Input for this task Block Start
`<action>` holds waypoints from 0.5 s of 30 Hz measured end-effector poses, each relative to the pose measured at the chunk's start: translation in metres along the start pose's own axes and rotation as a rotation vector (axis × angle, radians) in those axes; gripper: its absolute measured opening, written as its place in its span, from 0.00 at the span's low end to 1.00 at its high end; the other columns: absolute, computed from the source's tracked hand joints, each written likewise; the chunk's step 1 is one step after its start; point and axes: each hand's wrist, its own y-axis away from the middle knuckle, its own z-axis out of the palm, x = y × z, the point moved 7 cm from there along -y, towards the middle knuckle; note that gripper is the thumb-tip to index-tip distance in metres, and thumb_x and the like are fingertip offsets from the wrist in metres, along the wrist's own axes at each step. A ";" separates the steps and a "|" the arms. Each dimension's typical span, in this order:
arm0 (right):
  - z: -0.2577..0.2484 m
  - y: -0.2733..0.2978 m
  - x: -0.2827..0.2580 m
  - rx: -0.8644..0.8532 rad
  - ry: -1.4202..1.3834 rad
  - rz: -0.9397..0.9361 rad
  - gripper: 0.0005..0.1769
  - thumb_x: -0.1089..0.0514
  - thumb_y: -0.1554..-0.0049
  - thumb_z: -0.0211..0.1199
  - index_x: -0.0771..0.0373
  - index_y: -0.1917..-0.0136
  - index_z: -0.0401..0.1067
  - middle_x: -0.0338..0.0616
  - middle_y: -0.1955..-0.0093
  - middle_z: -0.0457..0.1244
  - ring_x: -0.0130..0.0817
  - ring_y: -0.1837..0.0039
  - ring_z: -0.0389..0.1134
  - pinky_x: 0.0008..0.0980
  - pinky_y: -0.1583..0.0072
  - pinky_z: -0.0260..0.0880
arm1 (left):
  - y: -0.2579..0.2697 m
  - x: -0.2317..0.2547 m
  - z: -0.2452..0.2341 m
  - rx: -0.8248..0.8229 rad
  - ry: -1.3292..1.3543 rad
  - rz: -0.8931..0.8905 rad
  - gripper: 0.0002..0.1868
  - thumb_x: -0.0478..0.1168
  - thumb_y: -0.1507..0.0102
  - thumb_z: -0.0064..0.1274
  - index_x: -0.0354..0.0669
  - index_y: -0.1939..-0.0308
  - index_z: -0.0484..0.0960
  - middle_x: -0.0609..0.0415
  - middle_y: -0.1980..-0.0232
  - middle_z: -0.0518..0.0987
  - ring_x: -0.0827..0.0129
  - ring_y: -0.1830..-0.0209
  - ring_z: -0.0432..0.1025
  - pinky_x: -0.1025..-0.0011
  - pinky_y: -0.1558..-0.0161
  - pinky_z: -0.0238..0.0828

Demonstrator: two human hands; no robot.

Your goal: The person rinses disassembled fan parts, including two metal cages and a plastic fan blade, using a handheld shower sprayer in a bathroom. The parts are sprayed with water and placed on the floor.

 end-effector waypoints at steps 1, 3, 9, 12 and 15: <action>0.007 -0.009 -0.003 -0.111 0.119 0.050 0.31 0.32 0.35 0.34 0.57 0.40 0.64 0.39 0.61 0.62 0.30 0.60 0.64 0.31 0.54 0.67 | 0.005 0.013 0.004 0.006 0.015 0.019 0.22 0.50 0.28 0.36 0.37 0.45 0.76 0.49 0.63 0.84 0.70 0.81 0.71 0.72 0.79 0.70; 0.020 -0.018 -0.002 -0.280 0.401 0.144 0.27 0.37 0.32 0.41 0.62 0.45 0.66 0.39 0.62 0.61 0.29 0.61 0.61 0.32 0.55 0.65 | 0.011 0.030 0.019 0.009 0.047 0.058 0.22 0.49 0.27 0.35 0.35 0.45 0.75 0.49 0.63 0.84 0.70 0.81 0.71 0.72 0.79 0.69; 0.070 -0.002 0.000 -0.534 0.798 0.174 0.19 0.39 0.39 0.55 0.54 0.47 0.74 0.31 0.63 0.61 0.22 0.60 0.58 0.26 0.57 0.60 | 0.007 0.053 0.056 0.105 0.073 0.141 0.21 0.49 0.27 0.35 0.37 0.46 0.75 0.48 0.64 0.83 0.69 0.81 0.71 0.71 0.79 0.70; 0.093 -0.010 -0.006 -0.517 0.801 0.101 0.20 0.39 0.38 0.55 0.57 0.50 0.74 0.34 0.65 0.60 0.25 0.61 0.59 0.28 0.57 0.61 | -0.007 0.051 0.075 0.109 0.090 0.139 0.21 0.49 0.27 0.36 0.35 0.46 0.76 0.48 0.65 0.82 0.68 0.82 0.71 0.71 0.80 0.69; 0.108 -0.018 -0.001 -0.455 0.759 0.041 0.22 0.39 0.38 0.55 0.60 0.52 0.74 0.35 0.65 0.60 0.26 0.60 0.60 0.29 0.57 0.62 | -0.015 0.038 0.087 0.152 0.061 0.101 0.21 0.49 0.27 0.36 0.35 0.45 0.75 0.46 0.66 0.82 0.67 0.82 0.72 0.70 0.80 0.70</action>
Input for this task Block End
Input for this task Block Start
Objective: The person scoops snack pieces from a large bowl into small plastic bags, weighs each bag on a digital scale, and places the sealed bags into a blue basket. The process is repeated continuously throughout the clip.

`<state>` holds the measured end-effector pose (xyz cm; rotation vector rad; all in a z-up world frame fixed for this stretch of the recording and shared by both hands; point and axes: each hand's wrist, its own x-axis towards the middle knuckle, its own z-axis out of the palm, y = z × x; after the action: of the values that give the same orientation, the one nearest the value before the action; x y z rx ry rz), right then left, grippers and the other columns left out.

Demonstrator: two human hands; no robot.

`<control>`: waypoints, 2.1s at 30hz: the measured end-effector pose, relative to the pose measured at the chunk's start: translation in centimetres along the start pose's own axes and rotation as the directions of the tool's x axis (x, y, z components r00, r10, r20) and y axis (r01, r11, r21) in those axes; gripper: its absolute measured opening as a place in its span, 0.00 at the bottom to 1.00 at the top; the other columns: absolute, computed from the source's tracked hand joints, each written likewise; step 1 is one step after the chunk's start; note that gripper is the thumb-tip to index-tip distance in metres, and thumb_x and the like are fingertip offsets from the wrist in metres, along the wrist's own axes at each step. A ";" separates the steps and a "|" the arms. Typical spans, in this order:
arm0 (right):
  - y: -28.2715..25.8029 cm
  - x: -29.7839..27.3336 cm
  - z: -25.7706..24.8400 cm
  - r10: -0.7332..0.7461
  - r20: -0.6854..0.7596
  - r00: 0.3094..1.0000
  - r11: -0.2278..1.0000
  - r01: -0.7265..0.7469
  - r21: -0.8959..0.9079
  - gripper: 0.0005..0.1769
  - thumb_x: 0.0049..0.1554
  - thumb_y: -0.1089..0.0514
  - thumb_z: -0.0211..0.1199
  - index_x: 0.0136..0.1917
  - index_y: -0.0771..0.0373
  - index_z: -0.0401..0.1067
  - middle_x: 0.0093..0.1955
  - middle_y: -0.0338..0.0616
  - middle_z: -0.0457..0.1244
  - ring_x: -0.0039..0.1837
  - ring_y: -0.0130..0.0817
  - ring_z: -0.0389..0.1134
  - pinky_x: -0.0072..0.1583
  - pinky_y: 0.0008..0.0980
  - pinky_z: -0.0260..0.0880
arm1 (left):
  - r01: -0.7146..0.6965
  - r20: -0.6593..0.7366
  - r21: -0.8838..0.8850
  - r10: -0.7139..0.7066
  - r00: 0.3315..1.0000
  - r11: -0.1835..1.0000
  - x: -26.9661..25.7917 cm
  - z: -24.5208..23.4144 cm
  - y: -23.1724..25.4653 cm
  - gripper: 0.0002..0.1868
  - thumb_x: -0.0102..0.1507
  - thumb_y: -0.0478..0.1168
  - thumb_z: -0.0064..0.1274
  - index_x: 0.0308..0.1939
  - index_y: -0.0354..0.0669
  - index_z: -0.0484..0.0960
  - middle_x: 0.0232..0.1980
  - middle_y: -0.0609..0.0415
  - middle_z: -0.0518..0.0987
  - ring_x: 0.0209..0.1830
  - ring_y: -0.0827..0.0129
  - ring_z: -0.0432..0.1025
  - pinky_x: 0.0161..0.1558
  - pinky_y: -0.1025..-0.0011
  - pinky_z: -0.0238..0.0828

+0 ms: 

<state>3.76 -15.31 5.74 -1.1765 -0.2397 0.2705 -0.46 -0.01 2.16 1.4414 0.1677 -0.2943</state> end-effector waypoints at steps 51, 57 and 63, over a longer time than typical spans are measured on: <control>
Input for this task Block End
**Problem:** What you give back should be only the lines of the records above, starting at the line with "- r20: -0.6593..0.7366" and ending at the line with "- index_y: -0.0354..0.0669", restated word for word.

**Written solution:**
  - r20: -0.6593..0.7366
  - r21: -0.8838..0.8850
  - r10: -0.7139..0.7066
  - r00: 0.3315..1.0000
  - r11: -0.1835..1.0000
  - x: -26.9661..25.7917 cm
  - z: -24.5208..23.4144 cm
  - y: -23.1724..25.4653 cm
  - gripper: 0.0002..0.1868
  - thumb_x: -0.0102..0.1507
  - thumb_y: -0.0478..0.1168
  - thumb_z: -0.0064..0.1274
  - index_x: 0.0308..0.1939
  - index_y: -0.0354..0.0669

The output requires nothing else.